ABOUT THIS TASK
Your output should repeat each record below with no differences.

━━━ RECORDED INFORMATION

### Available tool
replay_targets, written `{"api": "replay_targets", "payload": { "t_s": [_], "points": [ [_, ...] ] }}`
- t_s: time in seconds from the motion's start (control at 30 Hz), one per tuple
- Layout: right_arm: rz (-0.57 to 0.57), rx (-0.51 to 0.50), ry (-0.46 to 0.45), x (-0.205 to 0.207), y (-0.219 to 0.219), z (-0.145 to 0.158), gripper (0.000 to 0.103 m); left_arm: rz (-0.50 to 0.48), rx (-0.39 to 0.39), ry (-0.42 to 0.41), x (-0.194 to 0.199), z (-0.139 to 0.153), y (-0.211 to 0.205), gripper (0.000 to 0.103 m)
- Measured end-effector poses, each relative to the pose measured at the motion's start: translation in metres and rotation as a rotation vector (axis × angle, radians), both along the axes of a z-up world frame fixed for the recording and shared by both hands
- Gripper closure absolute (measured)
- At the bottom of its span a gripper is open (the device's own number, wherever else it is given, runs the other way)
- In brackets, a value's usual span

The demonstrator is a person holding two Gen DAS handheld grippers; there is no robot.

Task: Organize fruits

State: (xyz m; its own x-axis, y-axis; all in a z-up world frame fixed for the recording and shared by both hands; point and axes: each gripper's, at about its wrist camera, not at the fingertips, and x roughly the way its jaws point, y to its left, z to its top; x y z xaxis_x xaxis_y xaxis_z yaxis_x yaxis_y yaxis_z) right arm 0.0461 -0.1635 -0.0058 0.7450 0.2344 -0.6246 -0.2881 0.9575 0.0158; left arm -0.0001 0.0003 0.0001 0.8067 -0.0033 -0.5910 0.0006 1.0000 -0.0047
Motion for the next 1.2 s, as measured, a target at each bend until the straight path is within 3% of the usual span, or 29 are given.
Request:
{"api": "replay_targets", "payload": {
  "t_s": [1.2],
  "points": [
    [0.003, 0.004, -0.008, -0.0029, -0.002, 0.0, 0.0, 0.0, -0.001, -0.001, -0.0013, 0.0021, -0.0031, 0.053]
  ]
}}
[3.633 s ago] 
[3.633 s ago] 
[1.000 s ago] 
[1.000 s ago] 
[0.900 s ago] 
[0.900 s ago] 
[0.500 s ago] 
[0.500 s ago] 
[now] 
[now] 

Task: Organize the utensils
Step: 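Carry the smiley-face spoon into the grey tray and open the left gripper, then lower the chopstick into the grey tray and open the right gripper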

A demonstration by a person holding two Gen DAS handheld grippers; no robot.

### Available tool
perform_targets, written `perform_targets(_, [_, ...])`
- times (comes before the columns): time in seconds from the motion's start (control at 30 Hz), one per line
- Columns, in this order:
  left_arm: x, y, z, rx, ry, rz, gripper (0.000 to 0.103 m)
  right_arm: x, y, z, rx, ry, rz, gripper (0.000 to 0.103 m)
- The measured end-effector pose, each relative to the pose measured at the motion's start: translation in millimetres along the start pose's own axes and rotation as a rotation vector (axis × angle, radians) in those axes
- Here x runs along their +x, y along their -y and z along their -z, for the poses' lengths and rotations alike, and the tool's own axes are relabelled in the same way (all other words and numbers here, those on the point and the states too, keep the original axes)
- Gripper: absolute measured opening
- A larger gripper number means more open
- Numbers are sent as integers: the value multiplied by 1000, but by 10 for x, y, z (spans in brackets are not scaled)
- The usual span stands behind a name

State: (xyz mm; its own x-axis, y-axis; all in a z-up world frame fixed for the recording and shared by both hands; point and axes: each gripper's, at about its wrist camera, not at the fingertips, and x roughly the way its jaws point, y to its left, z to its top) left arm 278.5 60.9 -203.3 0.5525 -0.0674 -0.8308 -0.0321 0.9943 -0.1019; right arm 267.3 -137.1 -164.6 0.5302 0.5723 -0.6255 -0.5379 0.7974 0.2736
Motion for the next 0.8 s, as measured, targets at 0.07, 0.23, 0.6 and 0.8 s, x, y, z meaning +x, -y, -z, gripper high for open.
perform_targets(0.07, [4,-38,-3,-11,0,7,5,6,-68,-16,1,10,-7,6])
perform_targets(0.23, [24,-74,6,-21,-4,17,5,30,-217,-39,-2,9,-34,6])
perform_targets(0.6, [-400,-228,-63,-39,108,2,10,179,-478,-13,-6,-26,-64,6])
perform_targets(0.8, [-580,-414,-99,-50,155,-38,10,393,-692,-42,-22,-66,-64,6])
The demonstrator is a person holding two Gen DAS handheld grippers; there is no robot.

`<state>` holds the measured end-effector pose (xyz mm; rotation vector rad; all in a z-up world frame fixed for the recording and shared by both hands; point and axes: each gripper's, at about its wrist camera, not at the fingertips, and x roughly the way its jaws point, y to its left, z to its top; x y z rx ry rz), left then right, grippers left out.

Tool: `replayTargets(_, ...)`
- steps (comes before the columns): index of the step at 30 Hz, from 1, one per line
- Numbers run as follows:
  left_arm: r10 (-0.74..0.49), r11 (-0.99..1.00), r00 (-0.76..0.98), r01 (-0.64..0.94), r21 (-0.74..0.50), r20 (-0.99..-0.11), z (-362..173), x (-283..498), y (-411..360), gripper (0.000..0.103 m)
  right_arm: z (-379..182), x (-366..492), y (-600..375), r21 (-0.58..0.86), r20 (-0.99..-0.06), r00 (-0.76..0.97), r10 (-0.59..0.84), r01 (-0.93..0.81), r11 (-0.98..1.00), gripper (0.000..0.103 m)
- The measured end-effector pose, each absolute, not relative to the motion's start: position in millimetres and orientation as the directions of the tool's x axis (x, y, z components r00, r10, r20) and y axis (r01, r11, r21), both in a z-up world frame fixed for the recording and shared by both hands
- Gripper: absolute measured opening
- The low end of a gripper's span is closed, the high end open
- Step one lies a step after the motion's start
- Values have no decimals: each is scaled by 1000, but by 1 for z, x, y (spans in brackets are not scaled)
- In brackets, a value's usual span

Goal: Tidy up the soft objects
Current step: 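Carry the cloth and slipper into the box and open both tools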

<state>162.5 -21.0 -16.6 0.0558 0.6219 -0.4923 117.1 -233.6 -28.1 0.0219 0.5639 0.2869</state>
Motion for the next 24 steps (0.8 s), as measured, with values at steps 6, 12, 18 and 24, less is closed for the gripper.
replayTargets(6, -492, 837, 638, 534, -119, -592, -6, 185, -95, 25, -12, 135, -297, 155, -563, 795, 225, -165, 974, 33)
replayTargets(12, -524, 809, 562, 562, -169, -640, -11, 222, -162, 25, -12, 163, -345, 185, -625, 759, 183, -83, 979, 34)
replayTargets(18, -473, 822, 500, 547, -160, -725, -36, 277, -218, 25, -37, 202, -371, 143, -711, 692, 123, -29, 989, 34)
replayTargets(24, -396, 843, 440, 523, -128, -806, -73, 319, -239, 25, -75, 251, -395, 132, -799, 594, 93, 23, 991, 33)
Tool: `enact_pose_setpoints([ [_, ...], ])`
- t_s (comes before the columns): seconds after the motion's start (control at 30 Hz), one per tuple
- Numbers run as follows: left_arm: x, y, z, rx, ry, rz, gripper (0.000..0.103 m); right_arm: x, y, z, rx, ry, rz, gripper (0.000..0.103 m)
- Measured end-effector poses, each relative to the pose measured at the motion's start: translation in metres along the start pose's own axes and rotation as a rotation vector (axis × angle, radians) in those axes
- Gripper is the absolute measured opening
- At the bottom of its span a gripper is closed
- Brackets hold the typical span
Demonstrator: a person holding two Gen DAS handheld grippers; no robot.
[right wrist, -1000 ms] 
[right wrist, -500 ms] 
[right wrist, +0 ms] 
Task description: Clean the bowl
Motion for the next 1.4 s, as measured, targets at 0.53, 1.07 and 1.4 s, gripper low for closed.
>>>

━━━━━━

EXERCISE RESPONSE
### Available tool
replay_targets, written `{"api": "replay_targets", "payload": { "t_s": [_], "points": [ [_, ...] ] }}`
- t_s: time in seconds from the motion's start (control at 30 Hz), one per tuple
- Layout: right_arm: rz (-0.57 to 0.57), rx (-0.51 to 0.50), ry (-0.46 to 0.45), x (-0.205 to 0.207), y (-0.219 to 0.219), z (-0.145 to 0.158), gripper (0.000 to 0.103 m); left_arm: rz (-0.50 to 0.48), rx (-0.39 to 0.39), ry (-0.42 to 0.41), x (-0.194 to 0.199), z (-0.139 to 0.153), y (-0.211 to 0.205), gripper (0.000 to 0.103 m)
- Measured end-effector poses, each relative to the pose measured at the motion's start: translation in metres and rotation as a rotation vector (axis × angle, radians), both along the axes of a z-up world frame fixed for the recording and shared by both hands
- Gripper closure absolute (measured)
- At the bottom of its span a gripper is open (the device's own number, wherever else it is given, runs the other way)
- In brackets, a value's usual span

The demonstrator is a person holding two Gen DAS handheld grippers; there is no robot.

Task: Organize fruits

State: (xyz m; its own x-axis, y-axis; all in a z-up world frame fixed for the recording and shared by both hands; point and axes: each gripper's, at about its wrist camera, not at the fingertips, and x roughly the way its jaws point, y to its left, z to its top; x y z xaxis_x xaxis_y xaxis_z yaxis_x yaxis_y yaxis_z) right arm 0.0461 -0.1635 -0.0058 0.7450 0.2344 -0.6246 -0.2881 0.9575 0.0158; left arm -0.0001 0.0003 0.0001 0.8067 -0.0033 -0.5910 0.0006 1.0000 -0.0047
Motion for the next 1.2 s, as measured, a target at each bend until the straight path is within 3% of the usual span, or 29 are given.
Request:
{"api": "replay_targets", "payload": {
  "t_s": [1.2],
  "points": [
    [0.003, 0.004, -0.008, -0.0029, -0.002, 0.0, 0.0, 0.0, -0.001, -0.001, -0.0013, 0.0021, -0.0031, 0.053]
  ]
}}
[3.633 s ago] 
[3.633 s ago] 
[1.000 s ago] 
[1.000 s ago] 
[0.900 s ago] 
[0.900 s ago] 
[0.500 s ago] 
[0.500 s ago] 
[now] 
[now] 

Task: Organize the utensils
Step: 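Carry the smiley-face spoon into the grey tray and open the left gripper, then lower the chopstick into the grey tray and open the right gripper
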
A demonstration by a person holding two Gen DAS handheld grippers; no robot.

### Available tool
perform_targets, written `perform_targets(_, [_, ...])`
- times (comes before the columns): time in seconds from the motion's start (control at 30 Hz), one per line
- Columns, in this order:
  left_arm: x, y, z, rx, ry, rz, gripper (0.000 to 0.103 m)
  right_arm: x, y, z, rx, ry, rz, gripper (0.000 to 0.103 m)
- The measured end-effector pose, each relative to the pose measured at the motion's start: translation in millimetres along the start pose's own axes and rotation as a rotation vector (axis × angle, radians) in those axes
- Here x runs along their +x, y along their -y and z along their -z, for the poses' lengths and rotations alike, and the tool's own axes are relabelled in the same way (all other words and numbers here, those on the point and the states too, keep the original axes)
- Gripper: absolute measured opening
- A larger gripper number means more open
- Numbers are sent as integers: the value multiplied by 1000, but by 10 for x, y, z (spans in brackets are not scaled)
- The usual span stands behind a name

State: (xyz mm; its own x-axis, y-axis; all in a z-up world frame fixed for the recording and shared by both hands; point and axes: each gripper's, at about its wrist camera, not at the fingertips, and x roughly the way its jaws point, y to its left, z to its top) left arm 278.5 60.9 -203.3 0.5525 -0.0674 -0.8308 -0.0321 0.9943 -0.1019; right arm 267.3 -137.1 -164.6 0.5302 0.5723 -0.6255 -0.5379 0.7974 0.2736
Motion for the next 0.8 s, as measured, targets at 0.07, 0.23, 0.6 and 0.8 s, x, y, z meaning +x, -y, -z, gripper high for open.
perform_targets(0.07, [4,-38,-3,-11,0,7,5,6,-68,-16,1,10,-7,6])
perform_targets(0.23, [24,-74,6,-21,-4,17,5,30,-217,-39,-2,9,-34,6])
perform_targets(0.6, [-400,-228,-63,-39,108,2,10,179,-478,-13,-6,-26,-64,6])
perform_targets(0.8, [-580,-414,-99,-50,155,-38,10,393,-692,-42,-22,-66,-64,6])
The demonstrator is a person holding two Gen DAS handheld grippers; there is no robot.

`<state>` holds the measured end-effector pose (xyz mm; rotation vector rad; all in a z-up world frame fixed for the recording and shared by both hands; point and axes: each gripper's, at about its wrist camera, not at the fingertips, and x roughly the way its jaws point, y to its left, z to its top; x y z rx ry rz), left then right, grippers left out.

Tool: `replayTargets(_, ...)`
- steps (comes before the columns): index of the step at 30 Hz, from 1, one per line
- Numbers run as follows:
  left_arm: r10 (-0.74..0.49), r11 (-0.99..1.00), r00 (-0.76..0.98), r01 (-0.64..0.94), r21 (-0.74..0.50), r20 (-0.99..-0.11), z (-362..173), x (-283..498), y (-411..360), gripper (0.000..0.103 m)
  right_arm: z (-379..182), x (-366..492), y (-600..375), r21 (-0.58..0.86), r20 (-0.99..-0.06), r00 (-0.76..0.97), r10 (-0.59..0.84), r01 (-0.93..0.81), r11 (-0.98..1.00), gripper (0.000..0.103 m)
- The measured end-effector pose, each absolute, not relative to the motion's start: position in millimetres and orientation as the directions of the tool's x axis (x, y, z components r00, r10, r20) and y axis (r01, r11, r21), both in a z-up world frame fixed for the recording and shared by both hands
- Gripper: absolute measured opening
- The low end of a gripper's span is closed, the high end open
- Step one lies a step after the motion's start
- Values have no decimals: each is scaled by 1000, but by 1 for z, x, y (spans in brackets are not scaled)
- In brackets, a value's usual span

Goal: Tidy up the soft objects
Current step: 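Carry the cloth and slipper into the box and open both tools
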
<state>162.5 -21.0 -16.6 0.0558 0.6219 -0.4923 117.1 -233.6 -28.1 0.0219 0.5639 0.2869</state>
Motion for the next 24 steps (0.8 s), as measured, with values at steps 6, 12, 18 and 24, less is closed for the gripper.
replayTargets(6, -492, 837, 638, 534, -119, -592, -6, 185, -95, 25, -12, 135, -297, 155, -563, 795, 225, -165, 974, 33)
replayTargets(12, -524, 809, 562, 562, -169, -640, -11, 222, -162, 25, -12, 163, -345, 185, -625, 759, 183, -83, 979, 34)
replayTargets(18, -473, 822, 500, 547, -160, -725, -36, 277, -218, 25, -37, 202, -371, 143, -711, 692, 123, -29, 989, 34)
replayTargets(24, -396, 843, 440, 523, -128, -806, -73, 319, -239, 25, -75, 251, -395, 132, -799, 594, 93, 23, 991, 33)
Tool: `enact_pose_setpoints([ [_, ...], ])`
- t_s (comes before the columns): seconds after the motion's start (control at 30 Hz), one per tuple
- Numbers run as follows: left_arm: x, y, z, rx, ry, rz, gripper (0.000..0.103 m); right_arm: x, y, z, rx, ry, rz, gripper (0.000..0.103 m)
- Measured end-effector poses, each relative to the pose measured at the motion's start: translation in metres along the start pose's own axes and rotation as a rotation vector (axis × angle, radians) in those axes
- Gripper is the absolute measured opening
- At the bottom of its span a gripper is closed
- Brackets hold the typical span
Demonstrator: a person holding two Gen DAS handheld grippers; no robot.
[right wrist, -1000 ms] 
[right wrist, -500 ms] 
[right wrist, +0 ms] 
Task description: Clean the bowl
Motion for the next 1.4 s, as measured, targets at 0.53, 1.07 and 1.4 s, gripper low for closed.
>>>

A complete answer has now been given to the exercise.